Ahmed el-Naggar, the paper's board chairman, demanded an apology from the speaker, calling him a "minion" in a Facebook post. Al-Ahram, he added, was "bigger than those who seek to wrongly tarnish its image."

However, the spat appears to be more about decorum in public remarks than free speech. The parliament is widely seen as a rubber-stamp house while Al-Ahram, a traditional government mouthpiece, rarely criticizes or questions the president's policies.

Earlier this week, Abdel-Al oversaw the expulsion of a lawmaker critical of the government's human rights record and of the speaker's suppression of criticism of the government.

The lawmaker, Mohammed Anwar Sadat, was charged with leaking a confidential draft law to foreign diplomats and of forgery. He has denied the charges.

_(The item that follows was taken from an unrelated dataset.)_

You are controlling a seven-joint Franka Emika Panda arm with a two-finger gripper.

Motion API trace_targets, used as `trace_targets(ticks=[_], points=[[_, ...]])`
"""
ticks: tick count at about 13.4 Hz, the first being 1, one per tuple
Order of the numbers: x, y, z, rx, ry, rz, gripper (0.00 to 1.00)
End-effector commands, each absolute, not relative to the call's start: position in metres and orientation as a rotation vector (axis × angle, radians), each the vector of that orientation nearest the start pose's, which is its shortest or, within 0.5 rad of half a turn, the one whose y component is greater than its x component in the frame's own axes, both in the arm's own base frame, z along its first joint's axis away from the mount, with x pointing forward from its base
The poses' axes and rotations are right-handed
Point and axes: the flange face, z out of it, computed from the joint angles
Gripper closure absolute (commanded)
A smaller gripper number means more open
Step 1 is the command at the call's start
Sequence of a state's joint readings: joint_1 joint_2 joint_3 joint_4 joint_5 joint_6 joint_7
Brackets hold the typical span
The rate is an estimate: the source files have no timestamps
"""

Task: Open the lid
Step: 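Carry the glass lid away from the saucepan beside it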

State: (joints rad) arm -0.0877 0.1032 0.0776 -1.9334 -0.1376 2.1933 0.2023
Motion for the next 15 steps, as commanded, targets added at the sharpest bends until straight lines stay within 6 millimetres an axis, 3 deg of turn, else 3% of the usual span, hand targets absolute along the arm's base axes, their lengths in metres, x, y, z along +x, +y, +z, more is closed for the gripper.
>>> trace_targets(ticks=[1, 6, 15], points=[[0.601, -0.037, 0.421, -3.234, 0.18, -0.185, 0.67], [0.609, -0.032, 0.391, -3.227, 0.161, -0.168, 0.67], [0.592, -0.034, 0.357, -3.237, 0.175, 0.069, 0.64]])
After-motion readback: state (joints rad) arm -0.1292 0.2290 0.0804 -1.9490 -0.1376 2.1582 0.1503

The quarrel comes against a backdrop of a government crackdown on critics, mostly Islamists but also secular pro-democracy activists, that began following the 2013 ouster by the military — led by el-Sissi at the time — of the country's elected Islamist president, Mohammed Morsi. Thousands have since been jailed and hundreds killed in street clashes as authorities took back freedoms won by the 2011 popular uprising.

Separately, Abdel-Al said this week that he planned to sue on behalf of parliament the editor of independent Al-Maqal daily for defamation of the legislature.

The editor, Ibrahim Issa, is among the few opposition voices left in Egypt's mostly pro-government media. He was recently forced out from hosting a political TV talk show — a fate met by several hosts before him, including a female presenter deported to her native Lebanon hours after her dismissal.

Issa has frequently argued that el-Sissi has evolved into an authoritarian leader.